Postby Tenzin Dorje » Sat Nov 23, 2013 2:06 pm

greentara wrote:kirtu, "Bodhisattvas are reborn in the Desire Realm because they have not eliminated desire and have not purified their karma and because of their vows"
So if Bohisattvas have not eliminated desire and not purified their karma, how are they awake? With all this baggage how are they different from you and me?


Good questions. I would tend to make something of kirtu's division into : (1) arya Bodhisattvas, and (2) ordinary ones.

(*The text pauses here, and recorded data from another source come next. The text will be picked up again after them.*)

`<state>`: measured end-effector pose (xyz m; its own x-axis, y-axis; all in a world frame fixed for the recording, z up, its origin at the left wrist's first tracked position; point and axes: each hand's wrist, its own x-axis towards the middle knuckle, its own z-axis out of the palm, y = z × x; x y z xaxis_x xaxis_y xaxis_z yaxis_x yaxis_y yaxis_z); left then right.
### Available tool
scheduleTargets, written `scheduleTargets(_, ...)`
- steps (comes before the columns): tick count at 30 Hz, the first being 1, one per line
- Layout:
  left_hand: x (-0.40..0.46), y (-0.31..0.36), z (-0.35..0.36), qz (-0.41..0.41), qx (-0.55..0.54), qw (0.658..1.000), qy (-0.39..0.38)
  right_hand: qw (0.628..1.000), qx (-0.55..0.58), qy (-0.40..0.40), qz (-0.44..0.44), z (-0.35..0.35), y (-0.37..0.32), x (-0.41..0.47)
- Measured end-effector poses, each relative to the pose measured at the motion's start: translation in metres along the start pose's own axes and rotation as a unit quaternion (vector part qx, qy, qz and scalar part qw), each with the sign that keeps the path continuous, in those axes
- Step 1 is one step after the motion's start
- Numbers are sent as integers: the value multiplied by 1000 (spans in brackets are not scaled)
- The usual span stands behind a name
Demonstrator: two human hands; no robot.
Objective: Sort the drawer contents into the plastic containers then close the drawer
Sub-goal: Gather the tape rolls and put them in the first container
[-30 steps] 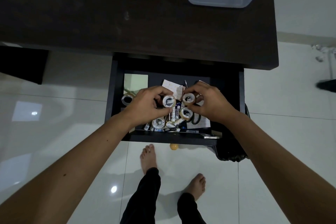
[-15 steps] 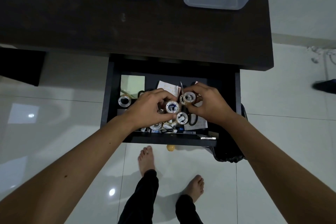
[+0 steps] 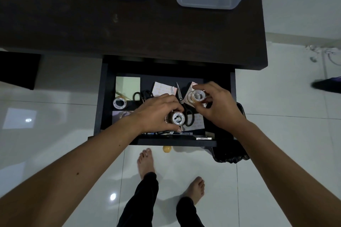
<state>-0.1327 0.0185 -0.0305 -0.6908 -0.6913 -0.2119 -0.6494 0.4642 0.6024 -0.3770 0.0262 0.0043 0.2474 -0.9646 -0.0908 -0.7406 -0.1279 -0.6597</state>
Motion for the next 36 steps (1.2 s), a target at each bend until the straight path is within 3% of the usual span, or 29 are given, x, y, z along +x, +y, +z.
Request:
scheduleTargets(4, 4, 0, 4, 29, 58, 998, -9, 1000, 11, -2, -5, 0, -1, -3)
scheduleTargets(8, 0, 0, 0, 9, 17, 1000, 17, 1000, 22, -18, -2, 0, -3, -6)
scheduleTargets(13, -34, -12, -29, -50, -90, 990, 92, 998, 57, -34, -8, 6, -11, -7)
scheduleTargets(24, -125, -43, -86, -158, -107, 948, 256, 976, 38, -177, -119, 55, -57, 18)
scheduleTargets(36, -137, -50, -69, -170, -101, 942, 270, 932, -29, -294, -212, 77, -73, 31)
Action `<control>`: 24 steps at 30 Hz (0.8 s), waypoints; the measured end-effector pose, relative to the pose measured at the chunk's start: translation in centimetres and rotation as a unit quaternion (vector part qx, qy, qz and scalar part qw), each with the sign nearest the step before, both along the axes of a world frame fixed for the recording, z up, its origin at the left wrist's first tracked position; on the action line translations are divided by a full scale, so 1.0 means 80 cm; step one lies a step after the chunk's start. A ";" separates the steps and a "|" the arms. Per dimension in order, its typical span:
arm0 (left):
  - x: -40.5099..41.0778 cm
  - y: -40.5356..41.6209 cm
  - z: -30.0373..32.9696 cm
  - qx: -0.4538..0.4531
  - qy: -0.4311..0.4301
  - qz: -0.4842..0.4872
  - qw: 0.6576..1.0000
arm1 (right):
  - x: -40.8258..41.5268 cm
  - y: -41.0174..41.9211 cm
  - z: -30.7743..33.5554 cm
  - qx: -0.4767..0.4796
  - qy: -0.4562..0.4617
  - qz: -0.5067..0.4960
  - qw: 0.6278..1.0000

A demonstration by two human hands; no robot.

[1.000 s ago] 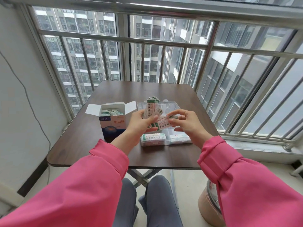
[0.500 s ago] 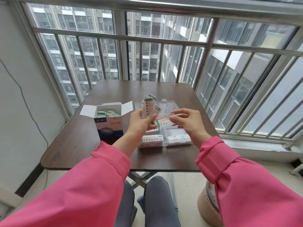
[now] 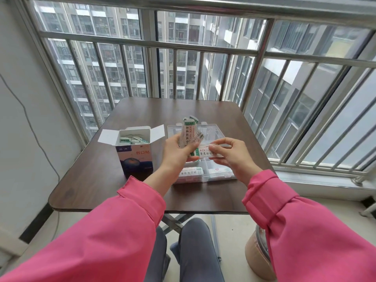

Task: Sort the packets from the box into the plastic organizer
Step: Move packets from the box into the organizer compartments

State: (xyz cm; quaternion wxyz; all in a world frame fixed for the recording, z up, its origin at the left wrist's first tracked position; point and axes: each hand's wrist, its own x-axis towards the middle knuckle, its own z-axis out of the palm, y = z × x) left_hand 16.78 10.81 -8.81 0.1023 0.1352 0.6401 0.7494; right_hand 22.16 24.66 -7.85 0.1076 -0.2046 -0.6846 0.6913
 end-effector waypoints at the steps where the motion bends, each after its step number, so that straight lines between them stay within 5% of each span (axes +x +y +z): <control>1: 0.001 0.000 0.000 0.000 0.005 -0.003 1.000 | 0.001 -0.001 0.000 0.004 -0.007 0.003 1.000; 19: -0.020 -0.005 -0.015 -0.046 0.058 0.100 0.992 | -0.002 0.047 -0.011 0.126 -0.013 -0.104 0.986; 24: -0.025 -0.003 -0.018 -0.053 0.054 0.103 0.992 | -0.018 0.059 -0.015 0.264 -0.064 -0.064 0.960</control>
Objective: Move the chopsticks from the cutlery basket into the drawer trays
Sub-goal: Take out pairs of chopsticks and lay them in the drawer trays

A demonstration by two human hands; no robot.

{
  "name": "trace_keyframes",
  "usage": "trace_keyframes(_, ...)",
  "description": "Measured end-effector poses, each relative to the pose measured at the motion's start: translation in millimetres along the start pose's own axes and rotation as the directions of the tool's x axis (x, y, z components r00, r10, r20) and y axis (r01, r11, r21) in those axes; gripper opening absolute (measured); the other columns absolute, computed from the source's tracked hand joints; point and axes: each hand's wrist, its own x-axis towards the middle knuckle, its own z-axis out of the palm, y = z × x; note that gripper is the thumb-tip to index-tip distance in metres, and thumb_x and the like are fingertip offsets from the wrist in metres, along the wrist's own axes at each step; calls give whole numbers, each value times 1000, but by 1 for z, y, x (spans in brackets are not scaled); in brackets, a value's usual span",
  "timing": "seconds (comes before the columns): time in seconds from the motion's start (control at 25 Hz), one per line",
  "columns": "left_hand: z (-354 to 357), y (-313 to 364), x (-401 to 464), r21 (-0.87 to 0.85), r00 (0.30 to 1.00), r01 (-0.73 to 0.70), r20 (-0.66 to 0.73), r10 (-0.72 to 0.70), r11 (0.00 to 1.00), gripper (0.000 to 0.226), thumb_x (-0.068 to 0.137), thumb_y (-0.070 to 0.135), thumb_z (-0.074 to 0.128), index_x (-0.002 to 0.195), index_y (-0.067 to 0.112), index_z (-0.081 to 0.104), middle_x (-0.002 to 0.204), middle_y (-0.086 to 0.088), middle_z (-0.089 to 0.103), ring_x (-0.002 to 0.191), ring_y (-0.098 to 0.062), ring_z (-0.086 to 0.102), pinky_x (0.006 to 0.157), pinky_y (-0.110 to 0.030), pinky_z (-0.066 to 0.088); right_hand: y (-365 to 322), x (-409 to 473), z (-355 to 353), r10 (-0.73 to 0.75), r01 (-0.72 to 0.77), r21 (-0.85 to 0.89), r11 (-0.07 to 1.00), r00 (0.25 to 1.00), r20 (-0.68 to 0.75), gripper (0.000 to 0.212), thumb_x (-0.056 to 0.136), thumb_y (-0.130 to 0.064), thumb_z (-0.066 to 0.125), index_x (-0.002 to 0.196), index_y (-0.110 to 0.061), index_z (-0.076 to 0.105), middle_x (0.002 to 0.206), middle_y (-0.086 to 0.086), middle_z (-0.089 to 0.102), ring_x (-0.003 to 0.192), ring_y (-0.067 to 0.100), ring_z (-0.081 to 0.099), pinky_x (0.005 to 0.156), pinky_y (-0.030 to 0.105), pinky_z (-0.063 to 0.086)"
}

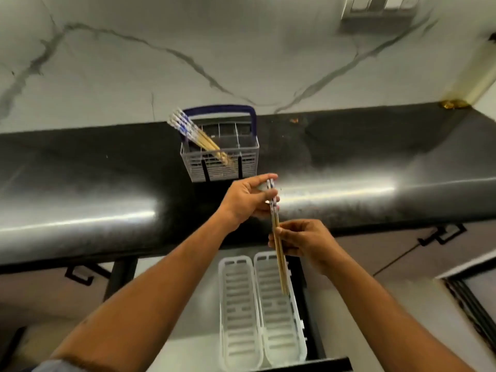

Still, an ordinary Bodhisattva generated the uncontrived bodhimind, the effortless mind of enlightenment. In that respect, even an ordinary (i.e. a non-arya Bodhisattva) would have matured the whole of Shantideva's sevenfold instructions, beyond the generation of special intention, up to and including the uncontrived mind of enlightenment.

This way, they are different from you and me. It is why the effortless mind generation is said to be 'the entry door to the Mahayana path". As for myself (I don't know about you) I'm not even on the path yet :smile:

Arya bodhsiattvas, then, aren't subject to the power of 'throwing karma' anymore (but they still haven't perfected all of the six or ten perfections, they still have subtle afflictions along with knowledge-obscuration, etc), and are therefore reborn under the influence of aspirations prayers and motivation.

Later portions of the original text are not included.